Sandy- you mentioned not knowing what’s in season sometimes and I remembered this excerpt from Animal, Vegetable, Miracle that explained it perfectly and made it super easy to remember.
To recover an intuitive sense of what will be in season throughout the year, picture a season of foods unfolding as if from one single plant. Take a minute to study this creation–an imaginary plant that bears over the course of one growing season a cornucopia of all the different vegetable products we can harvest. We’ll call it a vegetannual. Picture its life passing before your eyes like a time-lapse film: first, in the cool early spring, shoots poke up out of the ground. Small leaves appear, then bigger leaves. As the plant grows up into the sunshine and the days grow longer, flower buds will appear, followed by small green fruits. Under midsummer’s warm sun, the fruits grow larger, riper, and more colorful. As days shorten into the autumn, these mature into hard-shelled fruits with appreciable seeds inside. Finally, as the days grow cool, the vegetannual may hoard the sugars its leaves have made, pulling them down into a storage unit of some kind: a tuber, bulb, or root.”

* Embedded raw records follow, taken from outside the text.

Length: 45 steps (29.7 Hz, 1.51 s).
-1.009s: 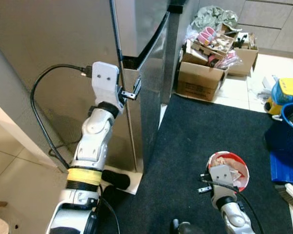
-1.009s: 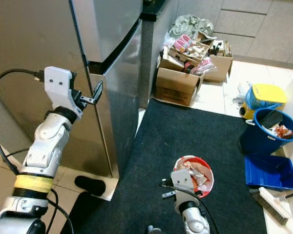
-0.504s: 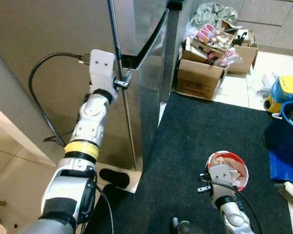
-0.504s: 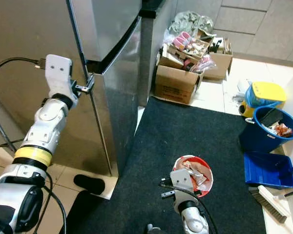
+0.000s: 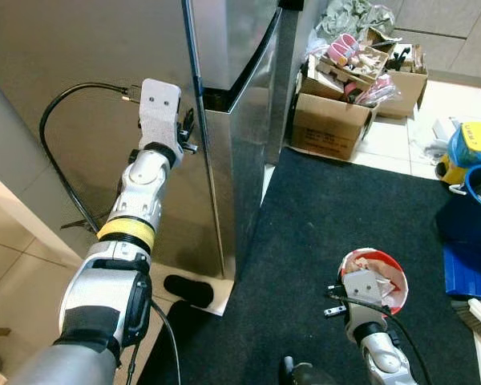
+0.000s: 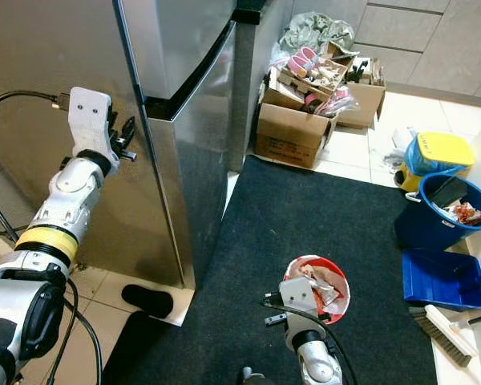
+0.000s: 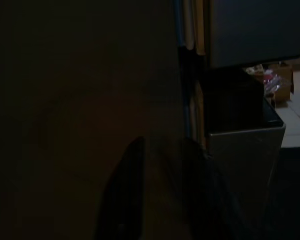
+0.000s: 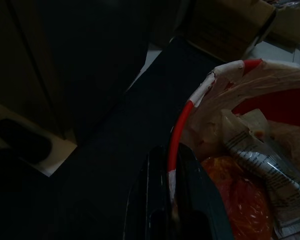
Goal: Restocking fridge
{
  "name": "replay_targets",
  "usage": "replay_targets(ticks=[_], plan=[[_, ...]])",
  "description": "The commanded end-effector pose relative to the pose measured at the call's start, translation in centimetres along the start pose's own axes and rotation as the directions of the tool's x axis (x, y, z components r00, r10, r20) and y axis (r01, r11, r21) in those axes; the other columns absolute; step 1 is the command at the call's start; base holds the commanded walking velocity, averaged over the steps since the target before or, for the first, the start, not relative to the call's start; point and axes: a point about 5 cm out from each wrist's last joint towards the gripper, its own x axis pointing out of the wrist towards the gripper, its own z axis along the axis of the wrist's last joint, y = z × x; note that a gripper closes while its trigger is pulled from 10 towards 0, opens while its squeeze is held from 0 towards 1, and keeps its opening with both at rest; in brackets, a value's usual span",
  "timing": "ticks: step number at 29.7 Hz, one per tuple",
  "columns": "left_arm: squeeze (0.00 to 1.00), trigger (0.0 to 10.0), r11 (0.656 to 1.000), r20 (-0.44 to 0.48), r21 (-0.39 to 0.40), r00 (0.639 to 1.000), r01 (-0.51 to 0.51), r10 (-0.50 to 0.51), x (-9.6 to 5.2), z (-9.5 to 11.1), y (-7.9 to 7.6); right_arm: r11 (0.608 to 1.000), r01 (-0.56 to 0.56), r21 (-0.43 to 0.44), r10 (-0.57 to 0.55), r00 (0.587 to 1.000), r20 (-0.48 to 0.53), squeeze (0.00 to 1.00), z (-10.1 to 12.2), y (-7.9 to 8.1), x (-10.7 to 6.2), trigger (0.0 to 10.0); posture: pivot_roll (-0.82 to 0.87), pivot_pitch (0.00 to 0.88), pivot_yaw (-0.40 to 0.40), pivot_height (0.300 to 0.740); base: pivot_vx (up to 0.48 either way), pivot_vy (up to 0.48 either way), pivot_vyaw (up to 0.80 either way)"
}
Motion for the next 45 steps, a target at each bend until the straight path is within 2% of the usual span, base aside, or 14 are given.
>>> replay_targets(ticks=[1, 4, 5, 21, 31, 45], plan=[[0.0, 0.0, 1.0, 0.009, 0.018, 1.0, 0.005, -0.005, 0.4, 0.5, -0.1, 1.0, 0.012, -0.001, -0.012, 1.0, 0.024, 0.0, 0.3, -0.2, 0.0, 10.0, -0.09, 0.106, 0.007, 0.727, 0.0, 0.0, 0.0], [0.0, 0.0, 1.0, 0.013, 0.029, 1.0, 0.01, -0.01, 0.9, 1.1, -0.5, 1.0, 0.014, -0.001, -0.014, 1.0, 0.023, 0.0, 0.2, -0.2, 0.0, 10.0, -0.1, 0.106, 0.009, 0.727, 0.0, 0.0, 0.0], [0.0, 10.0, 1.0, 0.012, 0.031, 1.0, 0.006, -0.007, 1.0, 1.2, -0.4, 1.0, 0.015, 0.0, -0.015, 1.0, 0.022, 0.0, 0.2, -0.2, 0.0, 10.0, -0.1, 0.107, 0.013, 0.727, 0.0, 0.0, 0.0], [0.0, 10.0, 0.999, -0.005, 0.04, 1.0, 0.019, -0.019, 1.9, 2.2, -0.9, 0.999, 0.032, 0.018, -0.033, 0.999, 0.024, 0.0, 0.3, 0.1, 0.0, 10.0, -0.11, 0.093, 0.044, 0.727, 0.0, 0.0, 0.0], [0.0, 10.0, 0.998, -0.062, 0.029, 0.997, 0.047, -0.046, 2.3, 1.9, -2.7, 0.999, 0.032, 0.015, -0.032, 0.999, 0.019, 0.0, -0.1, 0.0, -0.4, 10.0, -0.13, 0.107, 0.036, 0.727, 0.0, 0.0, 0.0], [0.0, 10.0, 0.997, -0.116, 0.076, 0.993, 0.008, 0.001, 2.1, 1.1, -2.1, 0.999, 0.038, 0.015, -0.038, 0.999, 0.017, 0.0, -0.5, 0.0, -0.8, 10.0, -0.13, 0.132, 0.035, 0.727, 0.0, 0.0, 0.0]])
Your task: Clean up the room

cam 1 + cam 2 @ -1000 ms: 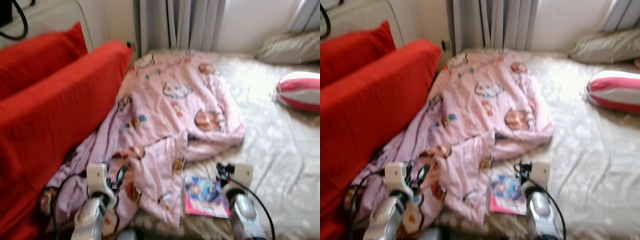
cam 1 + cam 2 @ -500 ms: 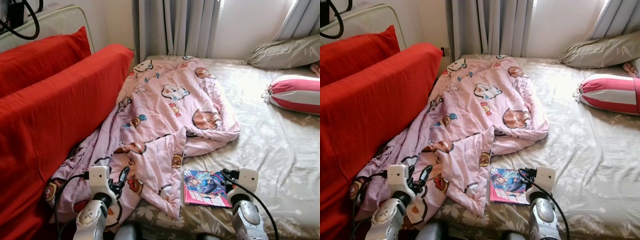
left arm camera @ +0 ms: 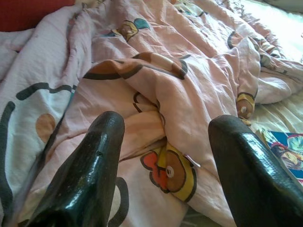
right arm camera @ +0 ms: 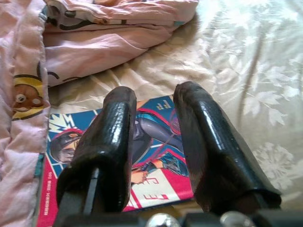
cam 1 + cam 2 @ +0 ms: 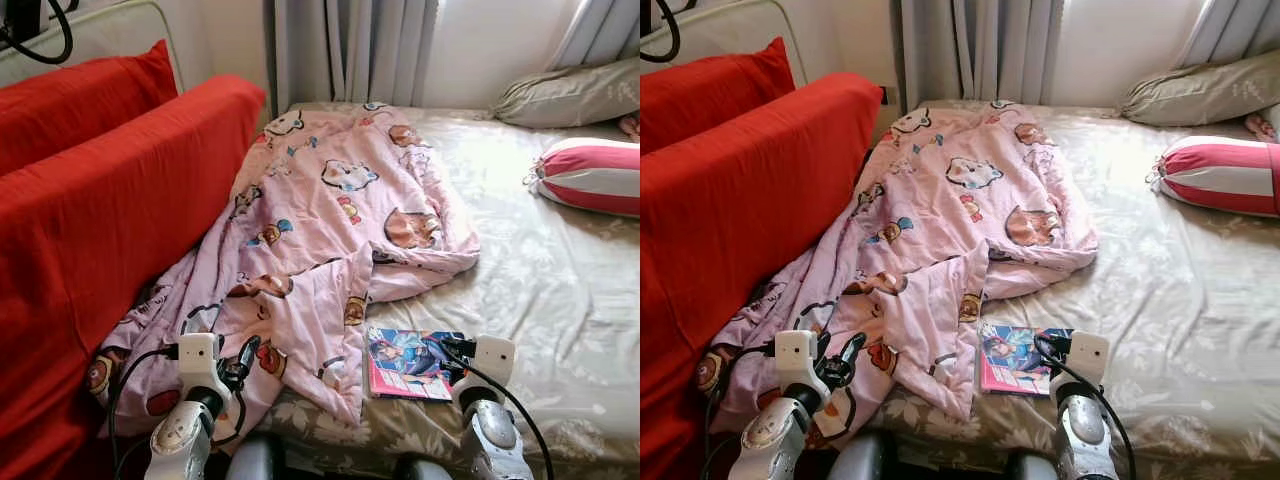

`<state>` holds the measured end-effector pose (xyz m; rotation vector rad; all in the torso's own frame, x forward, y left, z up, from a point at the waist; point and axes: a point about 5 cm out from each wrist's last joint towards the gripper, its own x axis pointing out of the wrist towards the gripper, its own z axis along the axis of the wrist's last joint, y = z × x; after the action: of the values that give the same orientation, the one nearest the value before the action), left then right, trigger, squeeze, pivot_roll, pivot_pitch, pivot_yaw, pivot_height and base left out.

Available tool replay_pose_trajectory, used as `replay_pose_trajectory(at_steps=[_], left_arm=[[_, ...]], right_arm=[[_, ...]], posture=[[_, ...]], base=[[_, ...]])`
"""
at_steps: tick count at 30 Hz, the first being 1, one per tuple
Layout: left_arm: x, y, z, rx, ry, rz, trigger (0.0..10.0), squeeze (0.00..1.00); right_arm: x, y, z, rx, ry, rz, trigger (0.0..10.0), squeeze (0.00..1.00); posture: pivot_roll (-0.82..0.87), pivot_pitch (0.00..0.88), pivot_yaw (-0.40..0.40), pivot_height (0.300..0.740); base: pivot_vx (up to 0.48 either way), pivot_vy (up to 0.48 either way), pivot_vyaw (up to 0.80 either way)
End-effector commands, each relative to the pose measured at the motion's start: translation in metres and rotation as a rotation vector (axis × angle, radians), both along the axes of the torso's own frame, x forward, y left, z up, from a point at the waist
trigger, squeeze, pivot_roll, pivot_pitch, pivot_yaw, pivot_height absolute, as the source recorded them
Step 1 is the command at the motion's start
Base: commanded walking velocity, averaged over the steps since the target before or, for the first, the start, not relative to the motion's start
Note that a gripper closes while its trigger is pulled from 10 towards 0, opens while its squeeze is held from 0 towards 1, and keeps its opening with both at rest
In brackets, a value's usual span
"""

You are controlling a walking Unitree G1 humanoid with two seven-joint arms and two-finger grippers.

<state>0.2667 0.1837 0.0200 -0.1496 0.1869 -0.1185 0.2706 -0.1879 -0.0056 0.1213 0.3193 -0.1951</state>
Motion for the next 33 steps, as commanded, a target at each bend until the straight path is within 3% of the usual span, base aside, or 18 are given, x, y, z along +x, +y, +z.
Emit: replay_pose_trajectory(at_steps=[1, 23, 27, 33], left_arm=[[0.0, 0.002, 0.003, -0.003, -0.009, 0.004, 10.0, 0.0], [-0.003, 0.004, -0.001, -0.006, 0.014, 0.001, 10.0, 0.0], [-0.003, 0.004, 0.0, -0.005, 0.013, 0.003, 10.0, 0.0], [-0.003, 0.007, 0.002, -0.002, 0.008, 0.002, 10.0, 0.0]], right_arm=[[0.003, -0.001, 0.002, -0.004, -0.002, -0.004, 10.0, 0.0], [0.004, 0.011, -0.003, 0.013, 0.04, 0.029, 10.0, 0.0], [0.005, 0.013, -0.002, 0.022, 0.036, 0.041, 10.0, 0.0], [0.005, 0.008, -0.002, 0.084, 0.026, -0.025, 10.0, 0.0]], posture=[[0.07, 0.025, 0.011, 0.62], [0.07, 0.059, 0.021, 0.61], [0.07, 0.056, 0.023, 0.59], [0.09, 0.085, 0.035, 0.59]], base=[[0.0, 0.0, 0.0], [0.0, 0.0, 0.0], [0.0, 0.0, 0.0], [0.0, 0.0, 0.0]])
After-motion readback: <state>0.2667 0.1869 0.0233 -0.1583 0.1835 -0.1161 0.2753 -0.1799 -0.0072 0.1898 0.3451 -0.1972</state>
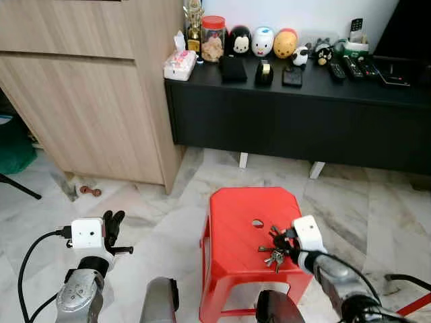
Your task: Hang keys on a hook
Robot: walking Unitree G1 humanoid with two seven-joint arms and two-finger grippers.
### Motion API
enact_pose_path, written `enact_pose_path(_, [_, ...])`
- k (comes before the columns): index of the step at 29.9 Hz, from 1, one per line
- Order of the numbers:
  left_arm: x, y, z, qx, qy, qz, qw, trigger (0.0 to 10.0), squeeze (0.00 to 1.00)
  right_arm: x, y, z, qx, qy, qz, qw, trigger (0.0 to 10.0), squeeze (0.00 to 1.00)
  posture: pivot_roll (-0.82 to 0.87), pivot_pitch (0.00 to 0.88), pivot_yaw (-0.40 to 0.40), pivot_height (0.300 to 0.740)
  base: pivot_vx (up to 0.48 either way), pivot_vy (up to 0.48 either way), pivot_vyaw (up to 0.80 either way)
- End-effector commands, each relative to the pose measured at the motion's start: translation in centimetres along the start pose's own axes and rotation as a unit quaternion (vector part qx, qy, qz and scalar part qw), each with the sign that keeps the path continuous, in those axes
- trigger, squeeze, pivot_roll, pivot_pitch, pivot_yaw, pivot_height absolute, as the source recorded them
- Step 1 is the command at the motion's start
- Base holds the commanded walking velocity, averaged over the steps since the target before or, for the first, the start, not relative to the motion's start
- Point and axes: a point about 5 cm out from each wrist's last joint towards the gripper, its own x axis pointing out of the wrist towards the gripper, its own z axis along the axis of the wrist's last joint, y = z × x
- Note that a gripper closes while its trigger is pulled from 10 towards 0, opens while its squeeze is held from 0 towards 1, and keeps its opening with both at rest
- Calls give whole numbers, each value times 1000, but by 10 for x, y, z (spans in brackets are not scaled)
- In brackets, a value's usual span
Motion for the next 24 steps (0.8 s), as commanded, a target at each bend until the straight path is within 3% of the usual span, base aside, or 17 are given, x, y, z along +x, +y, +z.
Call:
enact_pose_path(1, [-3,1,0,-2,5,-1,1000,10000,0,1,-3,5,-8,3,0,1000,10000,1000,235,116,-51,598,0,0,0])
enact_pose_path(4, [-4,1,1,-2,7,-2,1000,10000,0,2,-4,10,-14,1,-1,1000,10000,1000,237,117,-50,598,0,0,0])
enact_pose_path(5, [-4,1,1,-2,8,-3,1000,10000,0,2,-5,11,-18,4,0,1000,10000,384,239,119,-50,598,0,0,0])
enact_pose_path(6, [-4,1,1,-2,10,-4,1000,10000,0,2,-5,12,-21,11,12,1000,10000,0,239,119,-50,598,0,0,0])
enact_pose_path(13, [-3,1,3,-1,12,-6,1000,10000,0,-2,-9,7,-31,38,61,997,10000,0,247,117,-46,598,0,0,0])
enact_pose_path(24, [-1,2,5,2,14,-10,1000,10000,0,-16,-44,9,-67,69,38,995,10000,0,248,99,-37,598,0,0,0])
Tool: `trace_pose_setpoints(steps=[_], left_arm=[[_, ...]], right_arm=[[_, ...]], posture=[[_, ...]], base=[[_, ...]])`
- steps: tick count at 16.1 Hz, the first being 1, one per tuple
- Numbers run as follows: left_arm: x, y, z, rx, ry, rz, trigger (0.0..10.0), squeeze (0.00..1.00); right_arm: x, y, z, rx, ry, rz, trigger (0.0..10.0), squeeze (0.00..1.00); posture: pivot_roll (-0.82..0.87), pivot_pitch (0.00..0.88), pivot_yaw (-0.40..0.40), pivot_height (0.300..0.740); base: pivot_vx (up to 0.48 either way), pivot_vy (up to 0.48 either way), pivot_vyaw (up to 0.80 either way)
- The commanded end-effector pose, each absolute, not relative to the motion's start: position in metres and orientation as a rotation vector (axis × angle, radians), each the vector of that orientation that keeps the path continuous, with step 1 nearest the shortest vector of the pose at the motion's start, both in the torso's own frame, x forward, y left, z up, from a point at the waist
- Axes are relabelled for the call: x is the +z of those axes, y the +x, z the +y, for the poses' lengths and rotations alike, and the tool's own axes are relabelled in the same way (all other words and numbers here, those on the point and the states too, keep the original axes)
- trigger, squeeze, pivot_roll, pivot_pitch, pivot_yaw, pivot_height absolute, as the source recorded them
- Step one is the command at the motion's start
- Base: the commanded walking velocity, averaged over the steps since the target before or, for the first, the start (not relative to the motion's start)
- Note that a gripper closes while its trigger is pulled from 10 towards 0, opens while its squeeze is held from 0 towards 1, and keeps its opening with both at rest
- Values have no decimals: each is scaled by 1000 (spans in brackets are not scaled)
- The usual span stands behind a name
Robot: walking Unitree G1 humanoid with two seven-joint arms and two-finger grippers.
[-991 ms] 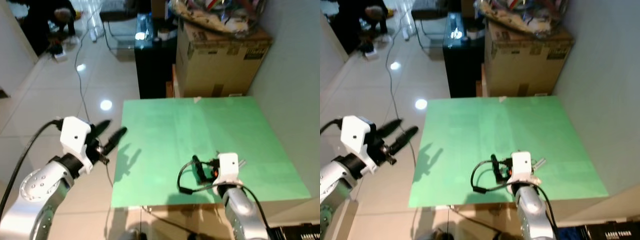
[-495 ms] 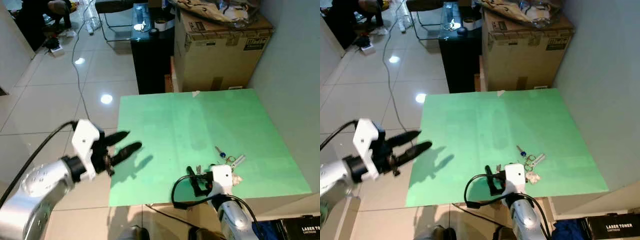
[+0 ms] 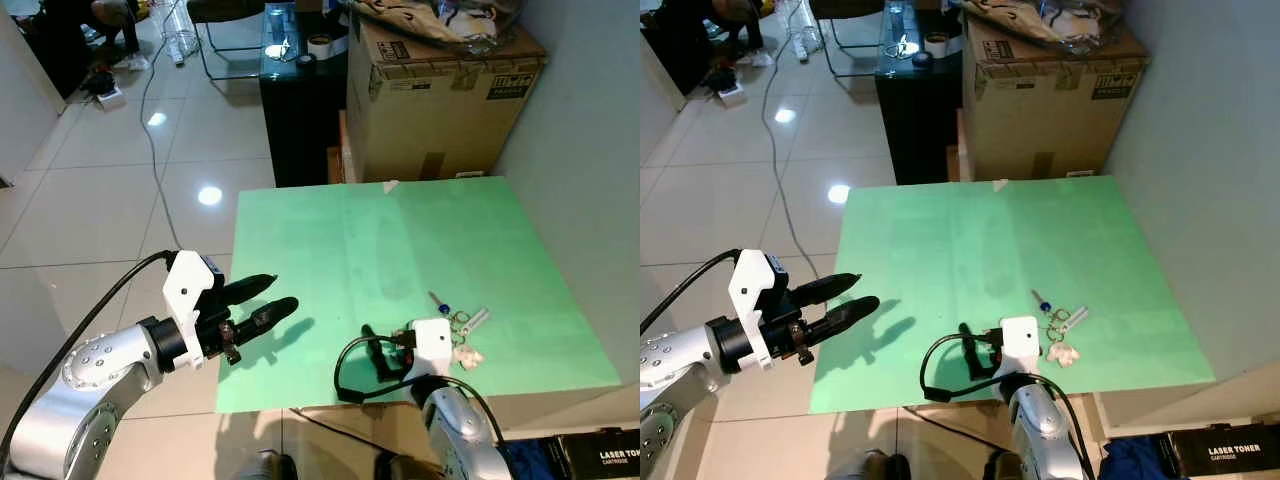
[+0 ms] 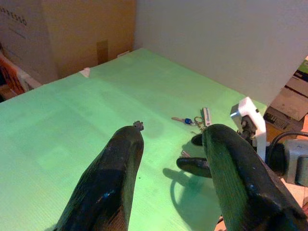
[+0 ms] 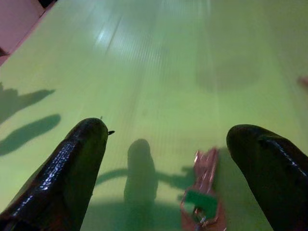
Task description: Hang keys on a hook
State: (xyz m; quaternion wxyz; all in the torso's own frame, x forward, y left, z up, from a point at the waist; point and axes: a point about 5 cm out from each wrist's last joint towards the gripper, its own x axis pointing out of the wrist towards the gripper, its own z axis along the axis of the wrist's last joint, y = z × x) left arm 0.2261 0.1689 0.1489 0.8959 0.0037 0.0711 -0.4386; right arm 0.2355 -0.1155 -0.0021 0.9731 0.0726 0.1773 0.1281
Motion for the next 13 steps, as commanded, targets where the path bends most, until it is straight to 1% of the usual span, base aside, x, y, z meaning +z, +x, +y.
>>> trace_pose_setpoints(steps=[1,5,9,11,13], left_arm=[[147,225,173,-905,18,161,10000,0],[147,221,175,-907,6,161,10000,0],[145,218,174,-913,-14,173,10000,0],[141,215,171,-918,-37,184,10000,0],[137,211,169,-917,-75,199,10000,0]], right_arm=[[-5,235,-114,260,191,386,10000,0],[-5,233,-110,247,194,393,10000,0],[-10,222,-105,249,165,423,10000,0],[-12,212,-100,263,142,441,10000,0],[-14,209,-103,253,102,461,10000,0]], posture=[[83,152,50,731],[89,154,54,731],[81,152,56,731],[68,145,55,731],[58,141,54,731]], base=[[0,0,0],[0,0,0],[0,0,0],[0,0,0],[0,0,0]])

So goes the year. First the leaves: spinach, kale, lettuce, and chard (here, that’s April and May). Then more mature heads of leaves and flower heads: cabbage, romaine, broccoli, and cauliflower (May-June). Then tender young fruit-set: snow peas, baby squash, cucumbers (June), followed by green beans, green peppers, and small tomatoes (July). Then more mature, colorfully ripened fruits: beefsteak tomatoes, eggplants, red and yellow peppers (late July-August). Then the large, hard-shelled fruits with developed seeds inside: cantaloupes, honeydews, watermelons, pumpkins, winter squash (August-September). Last come the root crops, and so ends the produce parade.
Plainly, all the vegetables we consume don’t come from the same plant, but each comes from a plant, that’s the point—a plant predestined to begin its life in the spring and die in the fall. (A few, like onions and carrots, are attempting to be biennials but we’ll ignore that for now.) What we choose to eat from each type of vegetable plant must come in its turn—leaves, buds, flowers, green fruits, ripe fruits, hard fruits—because that is the necessary order of things for an annual plant. For the life of them, they can’t do it differently.
From Animal, Vegetable, Miracle by Barbara Kingsolver. Which, by the way, I highly recommend. It’s the memoir of a family who decided to eat only seasonal, locally grown food for a year. Granted, they live in the country so it’s much easier for them to do something like that, but it has good information on the importance of eating sustainably.
Ok, I’m done with my seasonal eating rant. I’m off to sleep and to a hopefully good start tomorrow.